[Records excerpted from a collection]
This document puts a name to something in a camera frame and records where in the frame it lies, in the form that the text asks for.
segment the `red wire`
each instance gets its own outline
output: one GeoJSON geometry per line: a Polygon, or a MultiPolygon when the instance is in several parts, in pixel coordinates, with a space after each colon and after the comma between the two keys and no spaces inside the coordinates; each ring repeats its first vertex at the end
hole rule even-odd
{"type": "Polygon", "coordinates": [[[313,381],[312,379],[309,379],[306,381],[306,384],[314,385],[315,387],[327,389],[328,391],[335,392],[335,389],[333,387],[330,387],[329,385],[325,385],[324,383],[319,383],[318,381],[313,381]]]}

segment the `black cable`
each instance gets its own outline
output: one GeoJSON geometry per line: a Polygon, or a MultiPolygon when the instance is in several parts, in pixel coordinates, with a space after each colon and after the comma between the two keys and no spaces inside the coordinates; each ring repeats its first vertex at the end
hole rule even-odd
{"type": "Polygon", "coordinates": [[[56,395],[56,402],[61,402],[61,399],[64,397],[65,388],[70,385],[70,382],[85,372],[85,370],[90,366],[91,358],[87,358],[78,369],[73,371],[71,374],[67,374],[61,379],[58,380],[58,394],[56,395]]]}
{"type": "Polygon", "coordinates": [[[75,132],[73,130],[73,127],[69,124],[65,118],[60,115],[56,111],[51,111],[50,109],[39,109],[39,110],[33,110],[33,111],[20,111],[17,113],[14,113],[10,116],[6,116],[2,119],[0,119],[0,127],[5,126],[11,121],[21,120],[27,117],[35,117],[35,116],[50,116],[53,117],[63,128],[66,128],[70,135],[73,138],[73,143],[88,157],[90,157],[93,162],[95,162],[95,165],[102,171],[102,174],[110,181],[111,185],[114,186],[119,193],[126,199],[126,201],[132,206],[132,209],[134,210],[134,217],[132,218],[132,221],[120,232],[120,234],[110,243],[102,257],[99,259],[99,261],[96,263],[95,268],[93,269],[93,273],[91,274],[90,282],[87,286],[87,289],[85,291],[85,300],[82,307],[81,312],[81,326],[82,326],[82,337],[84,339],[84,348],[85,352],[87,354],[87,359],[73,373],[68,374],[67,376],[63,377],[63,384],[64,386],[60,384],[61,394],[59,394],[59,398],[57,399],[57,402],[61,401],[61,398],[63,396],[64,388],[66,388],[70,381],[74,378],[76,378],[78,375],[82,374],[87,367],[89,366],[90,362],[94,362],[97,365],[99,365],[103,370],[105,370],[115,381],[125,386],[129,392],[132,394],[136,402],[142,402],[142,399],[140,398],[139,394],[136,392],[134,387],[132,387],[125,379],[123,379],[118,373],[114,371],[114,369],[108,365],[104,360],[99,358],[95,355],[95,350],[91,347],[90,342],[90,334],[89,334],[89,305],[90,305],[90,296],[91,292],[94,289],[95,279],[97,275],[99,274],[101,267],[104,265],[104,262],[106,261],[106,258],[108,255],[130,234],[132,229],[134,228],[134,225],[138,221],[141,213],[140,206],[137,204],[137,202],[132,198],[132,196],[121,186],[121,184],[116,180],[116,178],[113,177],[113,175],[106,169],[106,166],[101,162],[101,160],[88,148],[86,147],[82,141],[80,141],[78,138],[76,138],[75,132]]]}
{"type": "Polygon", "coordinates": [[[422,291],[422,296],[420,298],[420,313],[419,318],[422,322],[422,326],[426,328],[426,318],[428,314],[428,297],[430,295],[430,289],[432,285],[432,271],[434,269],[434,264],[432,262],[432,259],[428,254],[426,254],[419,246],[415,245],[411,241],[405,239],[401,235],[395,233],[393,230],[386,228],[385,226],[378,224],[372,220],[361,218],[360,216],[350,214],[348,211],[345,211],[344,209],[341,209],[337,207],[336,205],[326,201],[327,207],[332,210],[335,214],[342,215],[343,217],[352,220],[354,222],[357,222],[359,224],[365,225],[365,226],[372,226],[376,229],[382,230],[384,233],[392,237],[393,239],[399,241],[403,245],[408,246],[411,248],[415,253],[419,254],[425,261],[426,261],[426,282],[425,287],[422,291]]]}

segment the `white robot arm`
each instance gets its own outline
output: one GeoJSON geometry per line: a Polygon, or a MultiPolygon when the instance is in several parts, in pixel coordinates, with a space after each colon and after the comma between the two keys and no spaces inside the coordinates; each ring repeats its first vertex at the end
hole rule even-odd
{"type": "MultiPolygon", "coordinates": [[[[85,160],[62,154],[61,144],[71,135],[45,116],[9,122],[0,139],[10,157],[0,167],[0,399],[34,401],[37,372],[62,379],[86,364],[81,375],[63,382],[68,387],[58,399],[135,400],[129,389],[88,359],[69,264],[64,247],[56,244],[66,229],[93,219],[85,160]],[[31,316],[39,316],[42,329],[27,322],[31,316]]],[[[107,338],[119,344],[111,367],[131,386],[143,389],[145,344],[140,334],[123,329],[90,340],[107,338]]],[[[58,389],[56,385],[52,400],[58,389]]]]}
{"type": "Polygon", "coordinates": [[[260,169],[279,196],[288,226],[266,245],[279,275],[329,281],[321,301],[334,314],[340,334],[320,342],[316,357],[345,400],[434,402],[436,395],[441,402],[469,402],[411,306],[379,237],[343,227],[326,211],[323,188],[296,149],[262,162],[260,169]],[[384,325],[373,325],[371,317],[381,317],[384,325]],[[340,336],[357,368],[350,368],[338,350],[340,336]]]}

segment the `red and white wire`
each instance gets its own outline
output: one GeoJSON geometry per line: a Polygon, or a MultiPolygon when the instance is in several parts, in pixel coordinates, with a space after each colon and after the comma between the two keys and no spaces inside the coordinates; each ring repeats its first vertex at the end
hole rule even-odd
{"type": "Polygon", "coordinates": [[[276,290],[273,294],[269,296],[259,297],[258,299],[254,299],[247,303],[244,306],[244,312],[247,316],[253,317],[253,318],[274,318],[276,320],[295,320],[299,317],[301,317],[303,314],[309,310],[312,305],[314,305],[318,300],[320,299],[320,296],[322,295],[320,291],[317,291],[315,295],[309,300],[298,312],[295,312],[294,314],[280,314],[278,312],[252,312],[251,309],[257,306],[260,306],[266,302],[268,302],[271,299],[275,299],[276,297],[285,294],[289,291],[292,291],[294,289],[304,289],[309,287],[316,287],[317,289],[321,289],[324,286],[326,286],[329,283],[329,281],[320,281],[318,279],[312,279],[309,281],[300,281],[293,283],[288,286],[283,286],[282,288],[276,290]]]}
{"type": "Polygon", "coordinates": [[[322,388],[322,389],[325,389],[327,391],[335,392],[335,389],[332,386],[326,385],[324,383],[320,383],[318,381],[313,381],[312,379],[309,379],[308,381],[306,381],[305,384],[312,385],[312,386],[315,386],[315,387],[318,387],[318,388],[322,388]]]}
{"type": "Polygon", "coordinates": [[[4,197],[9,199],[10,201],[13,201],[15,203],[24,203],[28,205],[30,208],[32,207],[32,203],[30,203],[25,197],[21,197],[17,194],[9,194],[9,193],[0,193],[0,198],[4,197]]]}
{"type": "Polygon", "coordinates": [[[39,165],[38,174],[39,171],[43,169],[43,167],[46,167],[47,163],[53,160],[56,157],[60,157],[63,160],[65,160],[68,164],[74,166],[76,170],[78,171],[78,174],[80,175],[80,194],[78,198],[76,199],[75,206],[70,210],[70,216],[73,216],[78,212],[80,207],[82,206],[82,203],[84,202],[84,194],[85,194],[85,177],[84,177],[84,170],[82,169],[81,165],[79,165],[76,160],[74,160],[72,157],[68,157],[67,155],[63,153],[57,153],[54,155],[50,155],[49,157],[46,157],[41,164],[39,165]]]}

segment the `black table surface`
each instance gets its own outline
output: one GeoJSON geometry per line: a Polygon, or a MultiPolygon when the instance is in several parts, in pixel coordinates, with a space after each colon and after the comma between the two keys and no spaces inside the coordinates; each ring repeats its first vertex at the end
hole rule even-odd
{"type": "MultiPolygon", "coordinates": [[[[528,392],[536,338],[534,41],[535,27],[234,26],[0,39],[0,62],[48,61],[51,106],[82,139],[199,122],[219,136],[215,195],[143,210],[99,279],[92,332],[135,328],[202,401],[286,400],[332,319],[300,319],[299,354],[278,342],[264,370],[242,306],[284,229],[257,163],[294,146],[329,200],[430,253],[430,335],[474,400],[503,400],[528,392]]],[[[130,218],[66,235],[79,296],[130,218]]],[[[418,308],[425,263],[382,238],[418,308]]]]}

To do ▸
Look through the entries above; find each line with the word "white" and copy it.

Solved problem ▸
segment the `white robot arm`
segment the `red and white wire`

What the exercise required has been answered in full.